KENNEDY SPACE CENTER, Fla. — For the third day in a row, poor weather postponed the Atlas 5 launch of an Orbital ATK Cygnus cargo spacecraft Dec. 5, further delaying the delivery of cargo to the International Space Station.
NASA said launch managers postponed the attempt more than three hours before the scheduled 5:10 p.m. Eastern launch time at Cape Canaveral, Florida, because forecasts predicted winds would remain too high throughout the 30-minute launch window. Clouds and rain prevented the first launch attempt Dec. 3, and winds just higher than limits postponed a second attempt Dec. 4.
“The winds were just a couple of knots too high,” said Vern Thorp, program manager for NASA missions at ULA, in an interview on NASA TV immediately after the Dec. 4 launch attempt was postponed. “We just did not feel comfortable launching tonight.”
NASA announced that the launch will be rescheduled for Dec. 6 at 4:44 p.m. Eastern time at the beginning of another 30-minute launch window. Forecasts call for a 40 percent chance of acceptable weather at launch time.
Cygnus, carrying more than 3,500 kilograms of supplies, equipment and experiments for the ISS on a mission designated OA-4, will arrive at the station on Dec. 9 if it launches Dec. 6.

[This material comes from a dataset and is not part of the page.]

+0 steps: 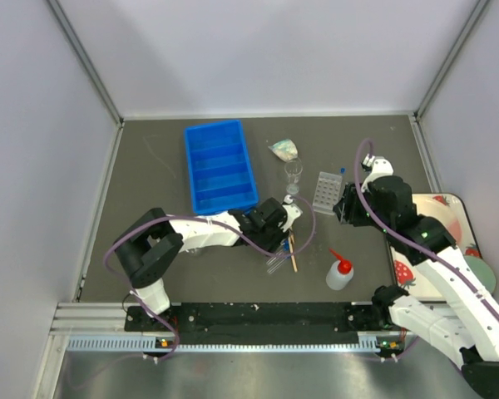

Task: Organize the chemistry lab equipment

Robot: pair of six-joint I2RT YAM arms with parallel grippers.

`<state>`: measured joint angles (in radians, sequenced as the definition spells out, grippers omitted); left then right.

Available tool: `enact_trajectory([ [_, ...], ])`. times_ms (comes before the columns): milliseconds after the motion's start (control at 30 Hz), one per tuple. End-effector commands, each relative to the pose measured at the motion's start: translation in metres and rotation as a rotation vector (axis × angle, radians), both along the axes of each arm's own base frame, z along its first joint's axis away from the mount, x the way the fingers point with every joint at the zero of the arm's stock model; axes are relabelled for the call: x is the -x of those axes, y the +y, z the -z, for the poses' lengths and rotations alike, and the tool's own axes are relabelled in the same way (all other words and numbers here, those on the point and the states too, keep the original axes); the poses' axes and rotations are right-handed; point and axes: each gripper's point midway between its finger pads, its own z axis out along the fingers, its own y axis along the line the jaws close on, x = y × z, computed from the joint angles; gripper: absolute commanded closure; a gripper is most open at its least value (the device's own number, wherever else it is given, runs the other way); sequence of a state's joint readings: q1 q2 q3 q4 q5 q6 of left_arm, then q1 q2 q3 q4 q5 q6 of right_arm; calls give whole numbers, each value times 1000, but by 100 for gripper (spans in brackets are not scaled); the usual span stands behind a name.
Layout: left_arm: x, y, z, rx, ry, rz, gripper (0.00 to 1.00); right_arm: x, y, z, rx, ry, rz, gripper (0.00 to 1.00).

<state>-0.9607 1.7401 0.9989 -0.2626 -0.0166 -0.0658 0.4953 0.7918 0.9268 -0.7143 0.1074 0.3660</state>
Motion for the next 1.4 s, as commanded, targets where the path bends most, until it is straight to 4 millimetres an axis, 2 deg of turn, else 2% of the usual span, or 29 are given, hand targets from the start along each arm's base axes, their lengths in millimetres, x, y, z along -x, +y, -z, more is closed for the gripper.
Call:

The delays in the Cygnus launch threaten to create a traffic jam at the ISS this month because of the planned arrival and departure of four other spacecraft. “This is actually the beginning of an extremely busy time for the International Space Station,” said Kirk Shireman, NASA ISS program manager, during a pre-launch press conference here Dec. 2.
The arrival of the Cygnus on Dec. 9 or later would give the crew only limited time to unload the module before the Dec. 11 undocking of a Soyuz spacecraft returning three members of the ISS crew to Earth: Oleg Kononenko, Kjell Lindgren and Kimiya Yui. A Soyuz will launch Dec. 15 with three crew crewmembers: Timothy Kopra, Yuri Malenchenko and Timothy Peake.

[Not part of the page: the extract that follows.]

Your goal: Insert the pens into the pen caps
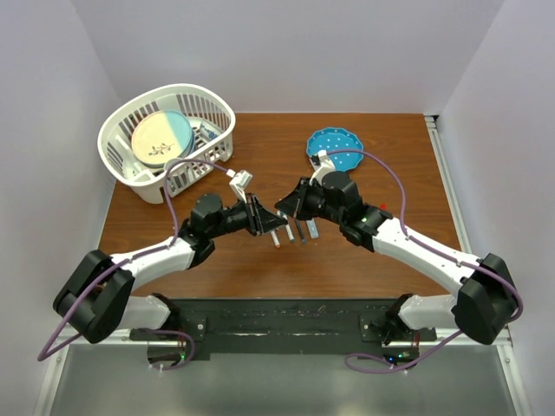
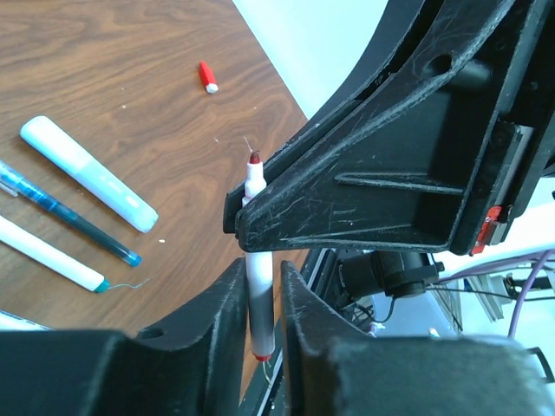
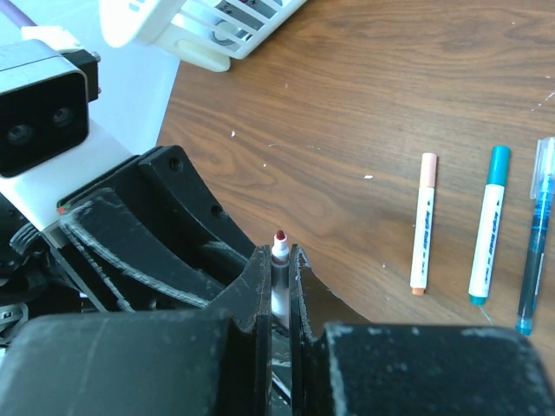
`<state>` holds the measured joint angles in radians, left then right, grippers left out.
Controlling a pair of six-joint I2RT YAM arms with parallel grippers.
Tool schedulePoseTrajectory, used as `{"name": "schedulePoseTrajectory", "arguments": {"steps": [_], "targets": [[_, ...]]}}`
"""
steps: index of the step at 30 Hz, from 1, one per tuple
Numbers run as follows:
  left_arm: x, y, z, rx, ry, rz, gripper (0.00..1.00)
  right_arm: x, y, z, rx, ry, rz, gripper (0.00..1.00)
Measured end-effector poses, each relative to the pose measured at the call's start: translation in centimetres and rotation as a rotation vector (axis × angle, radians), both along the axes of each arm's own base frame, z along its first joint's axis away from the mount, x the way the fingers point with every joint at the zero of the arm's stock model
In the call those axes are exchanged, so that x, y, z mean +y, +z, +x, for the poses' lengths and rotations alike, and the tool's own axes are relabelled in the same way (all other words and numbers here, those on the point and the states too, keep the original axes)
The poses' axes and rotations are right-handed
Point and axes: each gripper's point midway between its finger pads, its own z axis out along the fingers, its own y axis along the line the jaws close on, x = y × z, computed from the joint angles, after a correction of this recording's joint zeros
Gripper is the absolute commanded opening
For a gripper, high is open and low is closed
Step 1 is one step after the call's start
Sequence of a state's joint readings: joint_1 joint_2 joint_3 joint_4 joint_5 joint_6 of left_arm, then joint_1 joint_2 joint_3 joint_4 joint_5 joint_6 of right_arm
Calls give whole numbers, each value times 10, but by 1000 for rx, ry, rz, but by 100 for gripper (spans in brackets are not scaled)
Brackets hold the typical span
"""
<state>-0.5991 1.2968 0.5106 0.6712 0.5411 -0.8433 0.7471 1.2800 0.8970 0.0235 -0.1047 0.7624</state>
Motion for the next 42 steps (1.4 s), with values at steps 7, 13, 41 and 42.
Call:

Besides the departing and arriving Soyuz spacecraft, a Progress cargo spacecraft will undock from the station Dec. 18. A new Progress spacecraft, the first of the Progress-MS version, will launch Dec. 21 and dock with the station two weeks later.
Shireman said that, in addition to the Progress and Soyuz spacecraft arriving and departing the station, station managers had a “beta cutout” period from Dec. 24 to Jan. 2 when high solar illumination would prohibit spacecraft from traveling to and from the station. “It’ll be a time to catch our breath,” he said.

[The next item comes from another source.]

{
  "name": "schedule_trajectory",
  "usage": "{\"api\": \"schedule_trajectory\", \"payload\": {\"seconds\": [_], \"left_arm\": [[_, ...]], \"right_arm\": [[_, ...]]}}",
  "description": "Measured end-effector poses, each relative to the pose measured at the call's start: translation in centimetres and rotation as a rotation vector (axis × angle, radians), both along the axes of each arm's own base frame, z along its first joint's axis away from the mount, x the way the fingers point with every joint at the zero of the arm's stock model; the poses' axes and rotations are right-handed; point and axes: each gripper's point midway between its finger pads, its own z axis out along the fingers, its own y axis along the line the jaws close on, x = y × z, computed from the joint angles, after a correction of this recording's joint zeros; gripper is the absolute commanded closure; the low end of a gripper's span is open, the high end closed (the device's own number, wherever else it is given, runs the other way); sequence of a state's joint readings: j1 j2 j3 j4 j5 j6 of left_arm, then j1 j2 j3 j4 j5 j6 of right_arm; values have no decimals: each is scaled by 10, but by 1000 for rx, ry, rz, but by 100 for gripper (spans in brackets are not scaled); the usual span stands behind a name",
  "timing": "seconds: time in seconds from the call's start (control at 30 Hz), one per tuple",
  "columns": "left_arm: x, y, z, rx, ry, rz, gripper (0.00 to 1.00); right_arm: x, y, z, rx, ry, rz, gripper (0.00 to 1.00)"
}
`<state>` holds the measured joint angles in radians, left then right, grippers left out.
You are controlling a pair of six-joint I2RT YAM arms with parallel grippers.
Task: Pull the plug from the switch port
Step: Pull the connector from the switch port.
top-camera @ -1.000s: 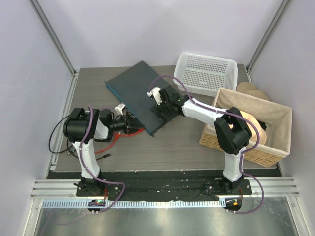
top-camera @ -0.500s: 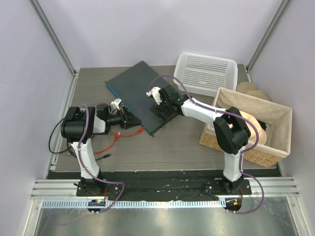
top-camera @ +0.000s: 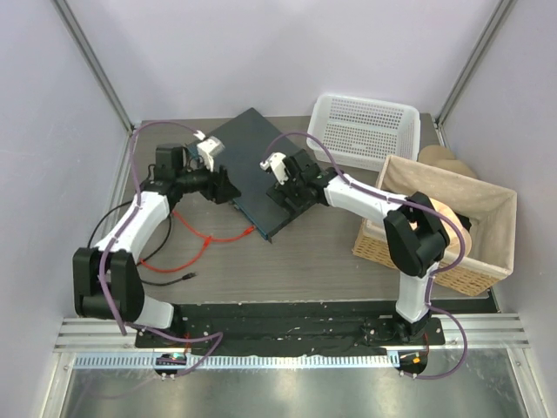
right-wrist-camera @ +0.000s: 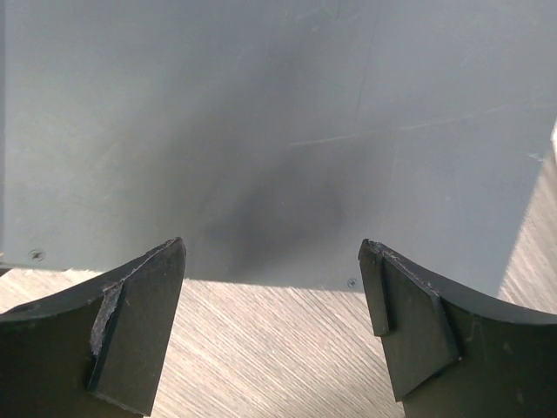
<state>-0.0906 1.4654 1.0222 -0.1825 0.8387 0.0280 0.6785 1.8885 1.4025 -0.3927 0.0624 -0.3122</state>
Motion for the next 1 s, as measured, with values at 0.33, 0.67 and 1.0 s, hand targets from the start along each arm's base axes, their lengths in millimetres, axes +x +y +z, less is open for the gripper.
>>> {"api": "schedule_trajectory", "payload": {"seconds": [0.33,0.67,1.0], "left_arm": [[-87,-10,-93,472,59,-264,39],[-67,-2,-116,570,88,-284,38],[-68,-11,-136,618,72,-296,41]], "right_arm": [[-7,-3,72,124,-102,-6,11],[-39,-26,53,141,-26,-22,11],[-47,-32,31,133,33,-37,12]]}}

Frank Culbertson, president of Orbital ATK’s Space Systems Group, said Dec. 2 that the optimal time to launch was between Dec. 3 and 5, but that they could launch later and wait for an opening in visiting vehicle traffic to arrive at the station.
“We could loiter for quite a while in orbit until they opened up a window for us to approach the station,” he said, something he said the company had already brought up with NASA. “We’re ready to have that discussion if necessary.”